**What is required**
Read the records below and copy each line that contains "dark".

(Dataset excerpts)
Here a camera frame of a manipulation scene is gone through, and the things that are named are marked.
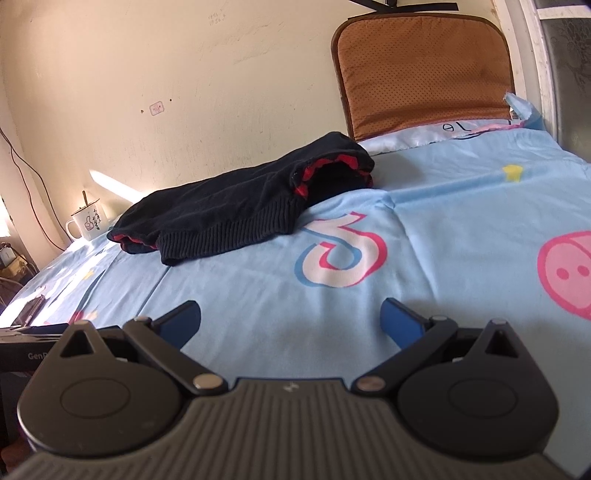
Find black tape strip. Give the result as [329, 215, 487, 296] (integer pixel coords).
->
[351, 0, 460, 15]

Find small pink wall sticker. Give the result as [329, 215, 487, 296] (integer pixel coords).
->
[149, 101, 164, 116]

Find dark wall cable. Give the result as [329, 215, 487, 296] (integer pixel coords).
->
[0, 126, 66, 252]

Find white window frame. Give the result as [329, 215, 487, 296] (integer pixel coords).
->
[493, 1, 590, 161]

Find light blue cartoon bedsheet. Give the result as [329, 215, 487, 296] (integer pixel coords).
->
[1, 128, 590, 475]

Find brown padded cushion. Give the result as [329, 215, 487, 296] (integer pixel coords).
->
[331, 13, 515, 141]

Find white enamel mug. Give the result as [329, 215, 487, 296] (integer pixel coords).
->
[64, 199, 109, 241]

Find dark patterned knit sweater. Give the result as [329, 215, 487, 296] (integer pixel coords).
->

**Task response**
Find dark wall cable. Give the result as [329, 215, 487, 296] (integer pixel coords).
Find dark patterned knit sweater. Give the result as [329, 215, 487, 296] (integer pixel coords).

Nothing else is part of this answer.